[124] [A second case has been recorded by Dr. Schultzen, see American Jour. Med. Sc. July 1841, p. 238.—Ed.]
[125] “Mechanical obstruction to the progress of labour, is sometimes produced by thus fatiguing the woman with continual walking. I have known the whole of the cellular substance lining the pelvis so much distended by œdematous tumefaction, as to make the pelvis greatly narrowed in its capacity, which repose for some hours has diminished, or entirely removed.” (Merriman’s Synopsis, p. 18. last edit.)

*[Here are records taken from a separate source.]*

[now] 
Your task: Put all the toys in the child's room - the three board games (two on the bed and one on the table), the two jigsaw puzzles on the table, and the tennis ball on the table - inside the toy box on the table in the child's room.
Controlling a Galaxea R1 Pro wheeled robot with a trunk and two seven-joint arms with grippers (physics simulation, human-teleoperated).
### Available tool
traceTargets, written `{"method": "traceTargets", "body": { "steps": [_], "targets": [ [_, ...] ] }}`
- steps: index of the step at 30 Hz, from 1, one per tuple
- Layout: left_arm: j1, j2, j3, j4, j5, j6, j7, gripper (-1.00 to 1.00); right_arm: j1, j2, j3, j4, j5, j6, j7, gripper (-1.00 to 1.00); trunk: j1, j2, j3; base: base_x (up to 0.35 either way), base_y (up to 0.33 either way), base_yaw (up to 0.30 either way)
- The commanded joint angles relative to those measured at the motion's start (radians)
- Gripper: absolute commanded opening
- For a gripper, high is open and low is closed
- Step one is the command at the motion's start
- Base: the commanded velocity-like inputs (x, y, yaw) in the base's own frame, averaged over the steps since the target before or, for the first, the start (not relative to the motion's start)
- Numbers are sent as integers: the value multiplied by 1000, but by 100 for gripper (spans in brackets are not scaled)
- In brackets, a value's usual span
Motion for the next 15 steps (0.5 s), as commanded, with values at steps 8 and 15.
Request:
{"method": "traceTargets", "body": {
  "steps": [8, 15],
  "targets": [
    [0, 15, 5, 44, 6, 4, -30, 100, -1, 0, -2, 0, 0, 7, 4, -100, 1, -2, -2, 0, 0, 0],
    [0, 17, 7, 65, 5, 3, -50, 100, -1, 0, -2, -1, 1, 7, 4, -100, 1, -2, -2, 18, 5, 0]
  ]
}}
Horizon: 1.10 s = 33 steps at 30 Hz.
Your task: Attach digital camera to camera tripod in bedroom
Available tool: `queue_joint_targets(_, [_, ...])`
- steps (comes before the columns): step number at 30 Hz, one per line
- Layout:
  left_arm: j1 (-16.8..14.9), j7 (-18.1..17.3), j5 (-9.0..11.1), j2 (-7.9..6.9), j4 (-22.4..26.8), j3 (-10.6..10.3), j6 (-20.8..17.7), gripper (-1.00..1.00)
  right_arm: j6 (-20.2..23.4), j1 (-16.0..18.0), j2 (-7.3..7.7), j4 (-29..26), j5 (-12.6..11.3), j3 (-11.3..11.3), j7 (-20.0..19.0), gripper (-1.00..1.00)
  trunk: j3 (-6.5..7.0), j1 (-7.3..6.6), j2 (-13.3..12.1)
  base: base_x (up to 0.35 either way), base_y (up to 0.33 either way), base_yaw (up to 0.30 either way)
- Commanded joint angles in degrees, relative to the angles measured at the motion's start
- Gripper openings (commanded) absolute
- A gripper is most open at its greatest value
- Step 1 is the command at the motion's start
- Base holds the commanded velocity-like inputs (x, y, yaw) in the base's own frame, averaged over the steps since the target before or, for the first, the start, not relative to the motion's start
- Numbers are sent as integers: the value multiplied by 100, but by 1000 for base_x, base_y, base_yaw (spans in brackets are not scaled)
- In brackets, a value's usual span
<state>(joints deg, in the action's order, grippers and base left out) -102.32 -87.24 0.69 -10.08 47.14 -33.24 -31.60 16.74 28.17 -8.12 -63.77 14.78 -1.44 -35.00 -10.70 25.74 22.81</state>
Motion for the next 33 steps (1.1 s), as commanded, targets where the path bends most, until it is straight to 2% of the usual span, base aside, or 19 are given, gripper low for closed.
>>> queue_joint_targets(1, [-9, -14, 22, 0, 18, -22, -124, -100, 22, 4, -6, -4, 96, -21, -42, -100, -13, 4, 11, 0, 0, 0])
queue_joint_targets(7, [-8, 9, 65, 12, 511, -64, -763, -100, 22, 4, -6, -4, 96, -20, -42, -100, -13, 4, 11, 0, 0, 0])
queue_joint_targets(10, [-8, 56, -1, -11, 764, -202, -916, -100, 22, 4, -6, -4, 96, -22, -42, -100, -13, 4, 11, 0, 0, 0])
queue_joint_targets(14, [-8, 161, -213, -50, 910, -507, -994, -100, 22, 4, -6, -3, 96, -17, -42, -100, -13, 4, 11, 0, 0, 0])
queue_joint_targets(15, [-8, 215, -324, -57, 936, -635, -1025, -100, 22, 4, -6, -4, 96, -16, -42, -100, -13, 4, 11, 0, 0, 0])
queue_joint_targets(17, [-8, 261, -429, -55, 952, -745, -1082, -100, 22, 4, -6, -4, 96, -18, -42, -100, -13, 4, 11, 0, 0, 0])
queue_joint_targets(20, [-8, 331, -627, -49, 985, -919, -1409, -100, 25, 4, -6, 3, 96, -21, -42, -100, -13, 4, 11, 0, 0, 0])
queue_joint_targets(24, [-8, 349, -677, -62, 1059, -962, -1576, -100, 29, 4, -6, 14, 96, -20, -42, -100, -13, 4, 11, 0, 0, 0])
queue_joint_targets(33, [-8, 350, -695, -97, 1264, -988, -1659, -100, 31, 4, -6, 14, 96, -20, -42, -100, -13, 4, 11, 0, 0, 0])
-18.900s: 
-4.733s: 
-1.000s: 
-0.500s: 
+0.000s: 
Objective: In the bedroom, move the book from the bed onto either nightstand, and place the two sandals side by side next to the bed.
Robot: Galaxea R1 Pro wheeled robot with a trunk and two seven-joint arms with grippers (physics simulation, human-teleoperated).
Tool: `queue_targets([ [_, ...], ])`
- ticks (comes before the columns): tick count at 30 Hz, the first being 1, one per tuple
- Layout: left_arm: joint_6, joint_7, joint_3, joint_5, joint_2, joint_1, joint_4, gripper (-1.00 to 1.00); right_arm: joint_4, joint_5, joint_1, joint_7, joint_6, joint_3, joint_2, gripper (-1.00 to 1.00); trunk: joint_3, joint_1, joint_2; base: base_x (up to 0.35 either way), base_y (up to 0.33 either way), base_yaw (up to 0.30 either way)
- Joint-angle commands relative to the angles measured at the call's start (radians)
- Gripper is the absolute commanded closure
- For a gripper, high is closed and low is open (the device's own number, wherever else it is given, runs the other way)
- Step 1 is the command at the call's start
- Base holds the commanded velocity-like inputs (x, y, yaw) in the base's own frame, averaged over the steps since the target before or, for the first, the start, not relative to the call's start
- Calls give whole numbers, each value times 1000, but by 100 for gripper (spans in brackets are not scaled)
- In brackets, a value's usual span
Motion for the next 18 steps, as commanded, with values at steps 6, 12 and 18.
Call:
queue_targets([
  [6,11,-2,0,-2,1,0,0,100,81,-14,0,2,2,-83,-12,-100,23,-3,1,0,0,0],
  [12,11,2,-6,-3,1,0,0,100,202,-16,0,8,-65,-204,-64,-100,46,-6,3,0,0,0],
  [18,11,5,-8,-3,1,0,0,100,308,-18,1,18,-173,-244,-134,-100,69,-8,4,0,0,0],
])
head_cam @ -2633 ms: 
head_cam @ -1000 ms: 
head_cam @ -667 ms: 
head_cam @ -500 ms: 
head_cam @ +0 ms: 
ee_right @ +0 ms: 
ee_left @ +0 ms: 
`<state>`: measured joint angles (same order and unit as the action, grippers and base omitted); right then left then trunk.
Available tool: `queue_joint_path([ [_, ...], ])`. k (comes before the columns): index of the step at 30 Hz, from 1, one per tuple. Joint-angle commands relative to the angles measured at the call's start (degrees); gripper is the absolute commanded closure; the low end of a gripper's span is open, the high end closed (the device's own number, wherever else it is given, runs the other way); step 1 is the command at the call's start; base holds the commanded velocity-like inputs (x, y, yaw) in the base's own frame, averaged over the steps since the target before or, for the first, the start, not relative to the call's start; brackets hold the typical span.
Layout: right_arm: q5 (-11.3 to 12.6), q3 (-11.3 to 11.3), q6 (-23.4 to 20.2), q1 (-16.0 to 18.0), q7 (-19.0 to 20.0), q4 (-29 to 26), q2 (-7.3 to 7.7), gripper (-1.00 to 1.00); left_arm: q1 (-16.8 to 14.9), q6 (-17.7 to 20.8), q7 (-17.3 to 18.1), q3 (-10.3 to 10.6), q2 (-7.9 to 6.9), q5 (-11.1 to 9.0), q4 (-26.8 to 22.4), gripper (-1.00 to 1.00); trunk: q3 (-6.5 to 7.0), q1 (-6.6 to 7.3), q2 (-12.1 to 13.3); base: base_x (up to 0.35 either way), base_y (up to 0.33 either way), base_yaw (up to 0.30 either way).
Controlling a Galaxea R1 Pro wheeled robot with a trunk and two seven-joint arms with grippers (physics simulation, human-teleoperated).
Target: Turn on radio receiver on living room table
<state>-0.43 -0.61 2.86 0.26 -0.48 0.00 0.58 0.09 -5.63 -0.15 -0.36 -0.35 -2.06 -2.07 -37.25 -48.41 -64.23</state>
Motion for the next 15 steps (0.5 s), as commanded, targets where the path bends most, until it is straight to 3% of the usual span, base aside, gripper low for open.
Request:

[126] Mr. Barlow has attempted to form a synoptical table of pelvic distortion. Thus, he says, where the antero-posterior diameter of the brim is from 5 to 4 inches, delivery can be effected by the efforts of nature alone; where from 4 to 3 or 2¾ inches, delivery may take place by the efforts of nature, or assisted by the crotchet, or lever; from 2¾ to 2½ inches, it requires artificial premature delivery; from 2½ to 1½ inches, embryulcia; and from 1½ inch to the lowest possible degree of distortion, the Cæsarean operation.
[127] For many of the above observations we are indebted to an admirable article upon the subject by our friend, Professor Naegelé, jun., in the Medicenischen Annalen, band ii. heft 2.
[128] Dr. Merriman has detailed two interesting cases, which were terminated by the natural powers. In the first (p. 59,) the patient died afterwards, a small laceration having taken place in the vagina; the other appears to have arisen from an unruptured state of the hymen, which was of unusual thickness; (see Appendix II.) The case did well.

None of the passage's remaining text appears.